She was a writer and entertainer. She was appointed poet laureate of Idaho by State Governor Charles C. Moore, in June 1923.

She is the author of:
- "The Superintendent", published in 1910 and endorsed by the American Library Association. "The Superintendent" was published by Alice Harriman, whose publishing company originated in Seattle in 1907.
- "A Daughter of the Northwest" (1918)
- "The Passing of the Desert" (1924), verses
- "Verse of the New West" (1931)
- "Under Desert Skies, and other verse" (1936)
- "Whirling Saws" (1941)
- "We Harness a River" (1946)
- "Desert Wed: a Story-poem" (1950)
- "Under Rocky Mountain Skies" (1952)
- "The winds of chance: a story in verse" (1959)
- "Lyrics of the West" (1961)
- "The Passing of the Sagebrush, and Other Verse"

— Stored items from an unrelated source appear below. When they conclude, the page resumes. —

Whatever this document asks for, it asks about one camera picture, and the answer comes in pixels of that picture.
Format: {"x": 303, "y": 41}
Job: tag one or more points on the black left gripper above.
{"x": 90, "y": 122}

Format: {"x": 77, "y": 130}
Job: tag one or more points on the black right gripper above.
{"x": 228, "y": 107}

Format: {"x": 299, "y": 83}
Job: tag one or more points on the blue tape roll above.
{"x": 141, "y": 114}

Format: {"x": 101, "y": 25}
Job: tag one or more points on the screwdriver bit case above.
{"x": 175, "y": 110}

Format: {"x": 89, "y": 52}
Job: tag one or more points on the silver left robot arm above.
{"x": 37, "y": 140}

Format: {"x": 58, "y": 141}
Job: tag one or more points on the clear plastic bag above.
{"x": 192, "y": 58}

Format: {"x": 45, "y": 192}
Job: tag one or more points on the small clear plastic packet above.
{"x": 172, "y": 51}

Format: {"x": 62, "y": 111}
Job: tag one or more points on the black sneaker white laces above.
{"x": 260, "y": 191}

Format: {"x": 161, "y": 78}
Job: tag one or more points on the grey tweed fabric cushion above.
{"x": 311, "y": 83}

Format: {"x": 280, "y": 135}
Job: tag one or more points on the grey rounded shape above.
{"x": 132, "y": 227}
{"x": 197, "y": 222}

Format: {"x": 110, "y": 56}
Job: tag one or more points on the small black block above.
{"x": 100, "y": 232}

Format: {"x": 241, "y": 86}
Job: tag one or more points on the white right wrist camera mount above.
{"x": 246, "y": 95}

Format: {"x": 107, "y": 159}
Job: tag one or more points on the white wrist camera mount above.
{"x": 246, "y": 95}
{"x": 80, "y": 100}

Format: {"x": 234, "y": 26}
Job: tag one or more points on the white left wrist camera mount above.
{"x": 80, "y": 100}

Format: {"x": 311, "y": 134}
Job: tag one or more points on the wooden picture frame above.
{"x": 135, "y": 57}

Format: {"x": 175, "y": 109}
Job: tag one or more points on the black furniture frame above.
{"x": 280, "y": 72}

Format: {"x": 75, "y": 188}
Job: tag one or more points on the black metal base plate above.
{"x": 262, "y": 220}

She contributed verses and stories to The Overland Monthly, Outdoor Life, Outdoor America, The Lariat, Poet's Scroll, A Child's Garden and other newspapers of the northwest.

She made appearances in recital of verse at University of Idaho, State Conventions of Idaho Women's Club, and more.

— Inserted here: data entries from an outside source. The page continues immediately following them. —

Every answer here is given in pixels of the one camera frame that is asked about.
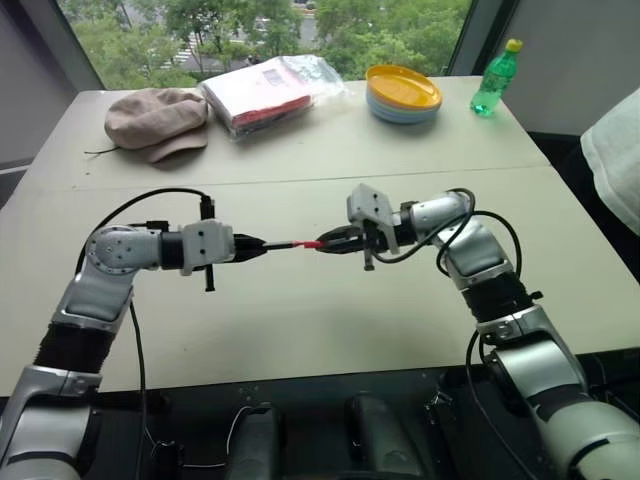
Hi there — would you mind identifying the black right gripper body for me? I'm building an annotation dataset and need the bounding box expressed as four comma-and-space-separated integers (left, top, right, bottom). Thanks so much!
357, 219, 397, 273

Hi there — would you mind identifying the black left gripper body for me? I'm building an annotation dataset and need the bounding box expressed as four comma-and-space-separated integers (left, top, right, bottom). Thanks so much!
201, 231, 253, 293

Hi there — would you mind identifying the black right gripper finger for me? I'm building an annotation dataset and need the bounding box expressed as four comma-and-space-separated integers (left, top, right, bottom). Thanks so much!
316, 225, 363, 244
317, 241, 365, 258

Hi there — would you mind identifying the beige newsboy cap hat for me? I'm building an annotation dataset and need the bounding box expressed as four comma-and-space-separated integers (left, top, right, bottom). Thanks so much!
103, 87, 210, 165

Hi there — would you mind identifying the pale blue plastic plate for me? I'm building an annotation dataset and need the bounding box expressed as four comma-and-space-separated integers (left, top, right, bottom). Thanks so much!
368, 102, 441, 125

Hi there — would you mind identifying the pale green plastic plate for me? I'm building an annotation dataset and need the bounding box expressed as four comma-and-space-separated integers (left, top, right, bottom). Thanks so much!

She was a member of the Idaho Falls Round Table and the Northwest Poetry Society.

==Personal life==
Irene Welch Grissom lived in Washington, Oregon, Texas, New Mexico and Canada, and moved to Idaho in 1914. On September 2, 1903, she married Charles Meigs Grissom (died in 1935). She lived at Idaho Falls, Idaho.

She died on July 14, 1965, in Arcadia, California, and is buried at Rose Hill Cemetery in Idaho Falls, Idaho.